# WORK TASK
Nothing in the records may be changed; retype them in full.

Records from a collection:
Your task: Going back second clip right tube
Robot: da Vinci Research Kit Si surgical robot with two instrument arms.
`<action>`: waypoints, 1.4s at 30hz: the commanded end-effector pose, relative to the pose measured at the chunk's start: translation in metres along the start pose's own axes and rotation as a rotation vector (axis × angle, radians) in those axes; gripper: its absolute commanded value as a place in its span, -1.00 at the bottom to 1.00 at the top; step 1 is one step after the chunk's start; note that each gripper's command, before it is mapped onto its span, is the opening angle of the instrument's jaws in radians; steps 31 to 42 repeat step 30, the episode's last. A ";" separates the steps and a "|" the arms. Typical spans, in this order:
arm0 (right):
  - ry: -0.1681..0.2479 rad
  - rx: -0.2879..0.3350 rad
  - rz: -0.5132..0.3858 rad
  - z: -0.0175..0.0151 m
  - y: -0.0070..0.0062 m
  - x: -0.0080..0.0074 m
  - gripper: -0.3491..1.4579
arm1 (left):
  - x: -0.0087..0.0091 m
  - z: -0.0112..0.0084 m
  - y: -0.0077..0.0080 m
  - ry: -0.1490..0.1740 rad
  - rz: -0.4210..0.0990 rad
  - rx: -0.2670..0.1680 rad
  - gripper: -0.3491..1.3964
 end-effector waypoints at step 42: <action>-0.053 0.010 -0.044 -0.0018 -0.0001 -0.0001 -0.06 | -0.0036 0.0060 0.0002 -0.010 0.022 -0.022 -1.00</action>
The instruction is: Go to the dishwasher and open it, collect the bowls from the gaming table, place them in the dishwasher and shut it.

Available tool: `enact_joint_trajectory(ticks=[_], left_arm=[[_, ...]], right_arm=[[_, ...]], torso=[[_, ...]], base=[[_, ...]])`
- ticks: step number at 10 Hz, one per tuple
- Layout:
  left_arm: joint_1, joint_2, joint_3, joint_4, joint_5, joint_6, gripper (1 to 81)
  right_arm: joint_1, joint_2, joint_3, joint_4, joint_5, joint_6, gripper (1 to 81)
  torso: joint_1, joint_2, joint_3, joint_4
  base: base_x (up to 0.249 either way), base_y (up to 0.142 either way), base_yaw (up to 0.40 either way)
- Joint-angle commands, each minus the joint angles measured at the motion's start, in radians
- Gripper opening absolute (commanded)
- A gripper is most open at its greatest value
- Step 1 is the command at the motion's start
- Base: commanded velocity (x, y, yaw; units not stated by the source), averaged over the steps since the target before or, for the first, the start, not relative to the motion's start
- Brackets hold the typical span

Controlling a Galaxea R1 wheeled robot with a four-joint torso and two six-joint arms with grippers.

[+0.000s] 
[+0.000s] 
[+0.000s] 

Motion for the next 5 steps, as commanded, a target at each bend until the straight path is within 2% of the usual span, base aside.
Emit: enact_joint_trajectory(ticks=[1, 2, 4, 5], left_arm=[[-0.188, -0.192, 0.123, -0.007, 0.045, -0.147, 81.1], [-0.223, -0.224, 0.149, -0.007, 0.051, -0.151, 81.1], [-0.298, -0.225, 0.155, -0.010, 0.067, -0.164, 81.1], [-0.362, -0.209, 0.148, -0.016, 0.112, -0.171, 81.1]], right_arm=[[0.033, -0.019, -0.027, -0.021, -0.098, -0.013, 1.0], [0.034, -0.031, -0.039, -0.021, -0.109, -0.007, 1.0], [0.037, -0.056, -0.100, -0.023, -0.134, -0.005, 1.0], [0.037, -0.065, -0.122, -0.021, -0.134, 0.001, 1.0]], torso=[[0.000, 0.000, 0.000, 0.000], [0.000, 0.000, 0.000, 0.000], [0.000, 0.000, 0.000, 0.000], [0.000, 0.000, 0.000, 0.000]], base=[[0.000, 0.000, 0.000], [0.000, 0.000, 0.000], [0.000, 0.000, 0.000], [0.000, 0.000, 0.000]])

# ANSWER SECTION
Your task: Going back second clip right tube
Robot: da Vinci Research Kit Si surgical robot with two instrument arms.
`<action>`: waypoints, 1.4s at 30hz: the commanded end-effector pose, relative to the pose measured at the chunk's start: translation in metres along the start pose's own axes and rotation as a rotation vector (axis × angle, radians) in those axes; gripper: its absolute commanded value as a place in its span, -1.00 at the bottom to 1.00 at the top; step 1 is one step after the chunk's start; note that each gripper's command, before it is mapped onto its span, is the opening angle of the instrument's jaws in radians; steps 31 to 42 repeat step 30, the episode's last. A ";" separates the steps and a "|" the arms. Typical spans, in this order:
arm0 (right):
  - ry: -0.1681..0.2479 rad
  - rx: -0.2879..0.3350 rad
  - rz: -0.5132..0.3858 rad
  - z: -0.0175..0.0151 m
  - y: -0.0070..0.0062 m
  - x: -0.0080..0.0074 m
  - gripper: -0.3491..1.4579
arm1 (left):
  - x: -0.0087..0.0091 m
  - z: -0.0112..0.0084 m
  - y: -0.0077..0.0080 m
  - ry: -0.1490..0.1740 rad
  - rz: -0.4210..0.0990 rad
  - rx: -0.2670..0.1680 rad
  - gripper: -0.3491..1.3964
 end-effector waypoints at step 42: <action>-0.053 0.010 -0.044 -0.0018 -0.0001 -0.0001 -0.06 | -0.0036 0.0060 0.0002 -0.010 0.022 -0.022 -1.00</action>
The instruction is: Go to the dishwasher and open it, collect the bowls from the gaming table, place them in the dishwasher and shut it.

Available tool: `enact_joint_trajectory(ticks=[_], left_arm=[[_, ...]], right_arm=[[_, ...]], torso=[[_, ...]], base=[[_, ...]])`
- ticks: step number at 10 Hz, one per tuple
- Layout:
  left_arm: joint_1, joint_2, joint_3, joint_4, joint_5, joint_6, gripper (1 to 81)
  right_arm: joint_1, joint_2, joint_3, joint_4, joint_5, joint_6, gripper (1 to 81)
  torso: joint_1, joint_2, joint_3, joint_4
  base: base_x (up to 0.249 either way), base_y (up to 0.142 either way), base_yaw (up to 0.40 either way)
- Joint-angle commands, each minus the joint angles measured at the motion's start, in radians
- Gripper opening absolute (commanded)
- A gripper is most open at its greatest value
- Step 1 is the command at the motion's start
- Base: commanded velocity (x, y, yaw; units not stated by the source), averaged over the steps since the target before or, for the first, the start, not relative to the motion's start
- Brackets hold the typical span

Controlling a Galaxea R1 wheeled robot with a four-joint torso and two six-joint arms with grippers.

[+0.000s] 
[+0.000s] 
[+0.000s] 

Motion for the next 5 steps, as commanded, a target at each bend until the straight path is within 2% of the usual span, base aside.
Emit: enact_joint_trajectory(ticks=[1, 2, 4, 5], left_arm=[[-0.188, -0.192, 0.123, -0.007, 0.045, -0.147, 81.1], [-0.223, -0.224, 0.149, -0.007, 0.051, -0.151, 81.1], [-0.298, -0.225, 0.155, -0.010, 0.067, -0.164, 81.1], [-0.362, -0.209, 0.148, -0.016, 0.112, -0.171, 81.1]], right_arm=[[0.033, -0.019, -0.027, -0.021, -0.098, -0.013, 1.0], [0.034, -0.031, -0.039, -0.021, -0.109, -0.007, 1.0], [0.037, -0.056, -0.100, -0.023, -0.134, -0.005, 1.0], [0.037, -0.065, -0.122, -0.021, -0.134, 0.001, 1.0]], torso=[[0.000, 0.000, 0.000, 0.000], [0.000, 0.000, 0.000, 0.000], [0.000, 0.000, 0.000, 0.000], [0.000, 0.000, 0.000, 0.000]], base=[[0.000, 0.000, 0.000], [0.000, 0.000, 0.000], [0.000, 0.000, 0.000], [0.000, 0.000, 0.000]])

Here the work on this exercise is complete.